(PROBLEM TO SOLVE): In the records below, begin at the line that has "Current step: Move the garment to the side" and stop after the line that has "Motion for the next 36"; quote those lines verbatim and nothing more.

(Data items)

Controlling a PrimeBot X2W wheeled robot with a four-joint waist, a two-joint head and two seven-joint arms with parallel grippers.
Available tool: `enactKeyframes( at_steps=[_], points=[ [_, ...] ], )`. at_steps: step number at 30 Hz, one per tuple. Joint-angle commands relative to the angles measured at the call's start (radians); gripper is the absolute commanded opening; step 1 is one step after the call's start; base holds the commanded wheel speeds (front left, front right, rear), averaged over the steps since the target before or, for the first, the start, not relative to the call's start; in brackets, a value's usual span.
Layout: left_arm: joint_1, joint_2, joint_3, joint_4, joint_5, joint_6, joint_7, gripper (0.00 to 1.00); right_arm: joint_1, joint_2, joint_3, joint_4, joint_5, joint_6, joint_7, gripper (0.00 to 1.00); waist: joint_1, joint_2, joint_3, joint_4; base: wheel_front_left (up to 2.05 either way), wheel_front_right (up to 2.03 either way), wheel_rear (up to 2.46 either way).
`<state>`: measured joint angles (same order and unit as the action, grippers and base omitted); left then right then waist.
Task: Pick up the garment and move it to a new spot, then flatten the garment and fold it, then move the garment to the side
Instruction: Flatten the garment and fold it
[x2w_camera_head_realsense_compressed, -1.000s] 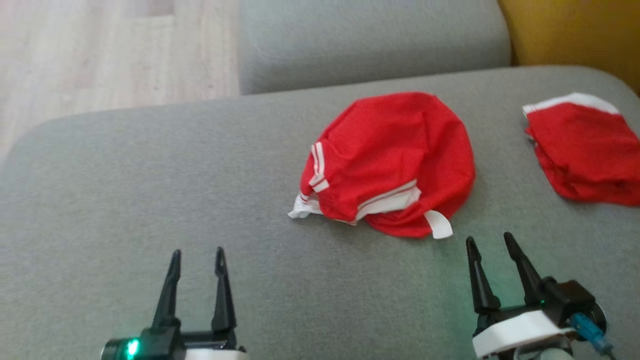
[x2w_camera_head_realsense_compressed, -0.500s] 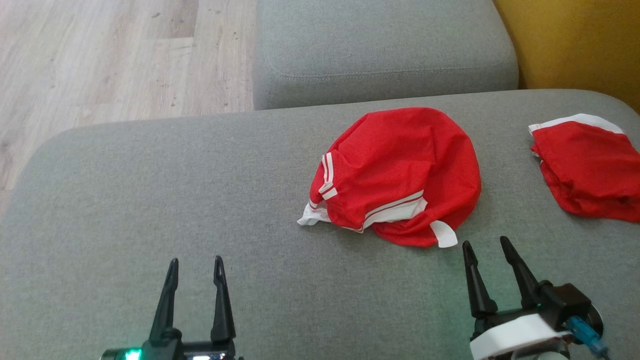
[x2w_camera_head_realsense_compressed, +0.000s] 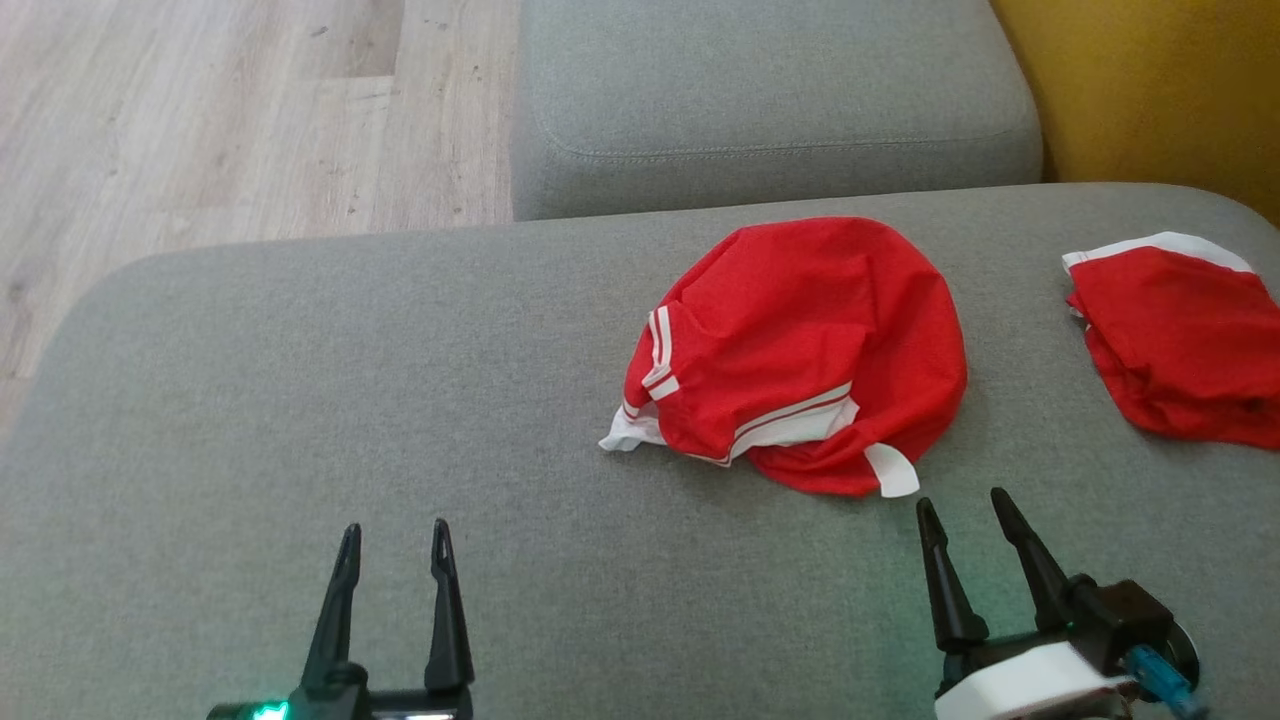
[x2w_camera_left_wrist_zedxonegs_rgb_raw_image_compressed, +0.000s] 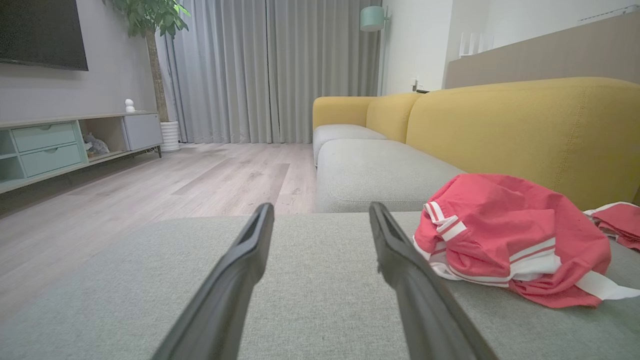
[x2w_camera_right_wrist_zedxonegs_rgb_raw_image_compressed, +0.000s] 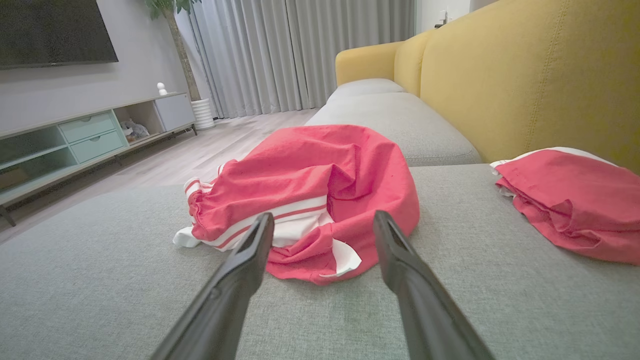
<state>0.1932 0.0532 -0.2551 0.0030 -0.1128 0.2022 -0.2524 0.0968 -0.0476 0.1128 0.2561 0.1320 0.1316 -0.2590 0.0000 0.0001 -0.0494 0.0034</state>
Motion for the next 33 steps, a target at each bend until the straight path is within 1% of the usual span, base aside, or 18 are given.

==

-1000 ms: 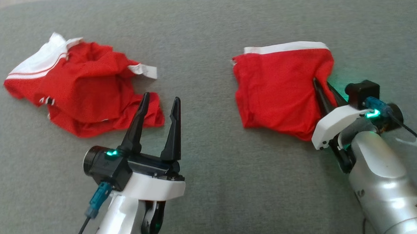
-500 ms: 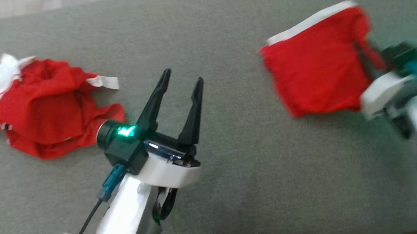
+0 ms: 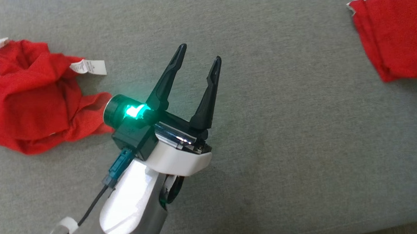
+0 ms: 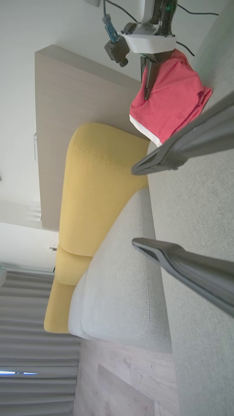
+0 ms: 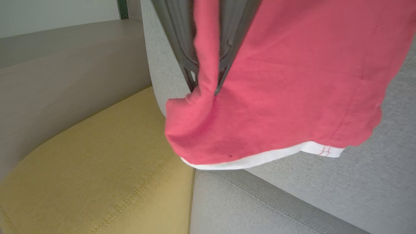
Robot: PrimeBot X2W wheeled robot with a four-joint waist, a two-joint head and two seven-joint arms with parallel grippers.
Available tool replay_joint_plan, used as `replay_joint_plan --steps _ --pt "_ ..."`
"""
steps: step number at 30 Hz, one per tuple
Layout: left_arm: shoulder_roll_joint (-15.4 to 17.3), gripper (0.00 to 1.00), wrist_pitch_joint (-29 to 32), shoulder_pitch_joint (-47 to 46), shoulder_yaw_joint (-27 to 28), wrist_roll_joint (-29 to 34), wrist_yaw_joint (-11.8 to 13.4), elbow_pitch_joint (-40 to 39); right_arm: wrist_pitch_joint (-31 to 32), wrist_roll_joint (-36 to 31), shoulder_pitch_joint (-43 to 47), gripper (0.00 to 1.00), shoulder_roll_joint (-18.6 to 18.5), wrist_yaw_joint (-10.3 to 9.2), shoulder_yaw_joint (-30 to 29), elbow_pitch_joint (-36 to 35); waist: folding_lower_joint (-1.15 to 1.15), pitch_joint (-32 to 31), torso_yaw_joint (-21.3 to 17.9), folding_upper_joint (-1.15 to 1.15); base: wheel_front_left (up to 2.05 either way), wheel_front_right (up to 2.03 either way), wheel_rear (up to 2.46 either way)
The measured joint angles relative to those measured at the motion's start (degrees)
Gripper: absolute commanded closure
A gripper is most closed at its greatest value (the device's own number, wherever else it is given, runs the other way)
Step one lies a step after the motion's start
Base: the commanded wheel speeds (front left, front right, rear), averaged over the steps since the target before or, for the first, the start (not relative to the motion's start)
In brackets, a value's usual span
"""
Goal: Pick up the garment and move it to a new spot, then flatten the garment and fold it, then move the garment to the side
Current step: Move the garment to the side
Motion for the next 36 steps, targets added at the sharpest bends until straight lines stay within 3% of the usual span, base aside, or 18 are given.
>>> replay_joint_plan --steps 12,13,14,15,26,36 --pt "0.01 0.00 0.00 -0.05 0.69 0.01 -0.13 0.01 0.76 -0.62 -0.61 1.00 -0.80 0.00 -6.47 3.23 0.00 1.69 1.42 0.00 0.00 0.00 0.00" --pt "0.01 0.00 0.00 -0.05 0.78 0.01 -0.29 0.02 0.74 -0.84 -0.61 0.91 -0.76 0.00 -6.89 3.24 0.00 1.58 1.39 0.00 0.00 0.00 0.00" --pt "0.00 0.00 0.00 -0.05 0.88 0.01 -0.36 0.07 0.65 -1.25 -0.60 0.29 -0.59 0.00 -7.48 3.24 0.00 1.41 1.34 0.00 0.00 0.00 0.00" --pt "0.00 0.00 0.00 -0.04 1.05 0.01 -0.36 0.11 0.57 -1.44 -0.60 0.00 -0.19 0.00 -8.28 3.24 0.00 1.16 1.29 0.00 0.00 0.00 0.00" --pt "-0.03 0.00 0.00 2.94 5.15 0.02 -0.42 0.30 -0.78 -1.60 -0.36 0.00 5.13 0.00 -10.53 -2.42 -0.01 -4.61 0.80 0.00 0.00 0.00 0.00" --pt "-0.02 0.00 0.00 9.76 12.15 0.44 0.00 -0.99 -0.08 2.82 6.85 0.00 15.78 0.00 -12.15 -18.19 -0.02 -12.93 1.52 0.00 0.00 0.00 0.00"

(ANSWER SECTION):
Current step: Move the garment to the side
Motion for the next 36 steps, targets added at the sharpest bends until straight lines stay within 3% of the usual span, base aside, or 18 are given.

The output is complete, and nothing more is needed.